Resumen: La construcción de fusiones transcripcionales con el gen recA y su analisis en los distintos miembros de la familia Rhizobiaceae ha permitido establecer la existencia de una regulación interespecífica, lo que a nivel funcional significa la presencia en dicha familia de una vía reguladora común para este gen. Tras determinar este punto, se abordó la caracterización molecular del motivo regulador del gen rec A de Rhizobium etli, que hemos demostrado que corresponde a la secuencia GAAC-N7-GTAC. Sin embargo, y para poder afirmar que tal secuencia era la caja SOS, era necesario disponer de otros genes pertenecientes al sistema SOS de estos microorganismos. Para ello, y mediante experimentos de complementación con cepas mutantes se aisló el gen uvrA de Sinorhizobium meliloti.

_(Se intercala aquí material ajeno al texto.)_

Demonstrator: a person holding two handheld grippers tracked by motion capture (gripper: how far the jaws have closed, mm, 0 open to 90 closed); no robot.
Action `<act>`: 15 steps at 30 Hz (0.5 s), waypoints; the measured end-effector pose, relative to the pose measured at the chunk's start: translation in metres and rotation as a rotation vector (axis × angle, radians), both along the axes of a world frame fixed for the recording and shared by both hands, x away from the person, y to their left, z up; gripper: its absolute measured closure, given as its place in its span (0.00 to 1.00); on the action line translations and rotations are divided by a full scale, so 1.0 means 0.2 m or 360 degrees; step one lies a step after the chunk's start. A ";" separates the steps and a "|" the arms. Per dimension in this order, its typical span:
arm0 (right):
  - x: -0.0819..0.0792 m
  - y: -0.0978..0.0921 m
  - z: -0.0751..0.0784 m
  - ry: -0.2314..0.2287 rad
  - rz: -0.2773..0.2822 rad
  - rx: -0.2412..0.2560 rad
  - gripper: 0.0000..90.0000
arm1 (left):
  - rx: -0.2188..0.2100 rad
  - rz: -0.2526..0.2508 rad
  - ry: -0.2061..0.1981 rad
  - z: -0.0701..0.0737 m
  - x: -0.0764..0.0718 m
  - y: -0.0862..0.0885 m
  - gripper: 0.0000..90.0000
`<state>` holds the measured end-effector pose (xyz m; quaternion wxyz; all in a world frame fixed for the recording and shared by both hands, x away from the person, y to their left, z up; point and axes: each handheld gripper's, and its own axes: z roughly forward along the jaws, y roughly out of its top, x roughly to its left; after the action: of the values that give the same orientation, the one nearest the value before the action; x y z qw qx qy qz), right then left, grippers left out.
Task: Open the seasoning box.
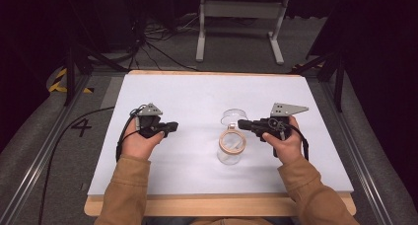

Adyacente a este gen, pero con el sentido de transcripción opuesto, se detectó la presencia del gen ssb. El análisis de la región promotora de los dos genes nos permitió determinar que ambos eran inducibles por lesiones en el DNA y que dicha inducibilidad dependía del motivo GTTC-T7-GTTC que es la secuencia reversa y complementaria de la que, como ya seha comentado, controla el gen recA(GAAC-N7-GTAC). El analisis comparativo de los promotores SOS de diferentes miembros de la clase Alfa de las proteobacterias, grupo taxonómico al que pertenece la familia Rhizobiaceae, ha revelado que su caja SOS es la repetición directa GTTC-YYKTTTT-GTTC, siendo este el primer caso conocido en que el motivo regulador SOS no es de naturaleza palindrómica. Así mismo, se ha clonado el gen lexA de R.sphaeroides para proceder a su análisis. La construcción de una cepa mutante deficiente en este gen, ha demostrado inequívocamente que su producto, la proteína LexA, es el represor del sistema SOS y que la organización de este presenta características diferentes importantes en comparación con el de otros microorganismos caracterizados previamente. Finalmente, se ha purificado la proteina LexA de R.sphaeroides y se han analizado sus características de unión a DNA. Los resultados obtenidos demuestran que la proteína LexA de R.sphaeroides presenta afinidades similares para los diversos operadores SOS de este microorganismo y forma un complejo ternario con la RNA polimerasa, lo que sugiere que su mecanismo de acción se basa en el bloqueo de un paso posterior a la unión RNA polimerasa-promotor. Esta sería el primer caso en que se demuestra este tipo de mecanismo regulador para una proteína LexA.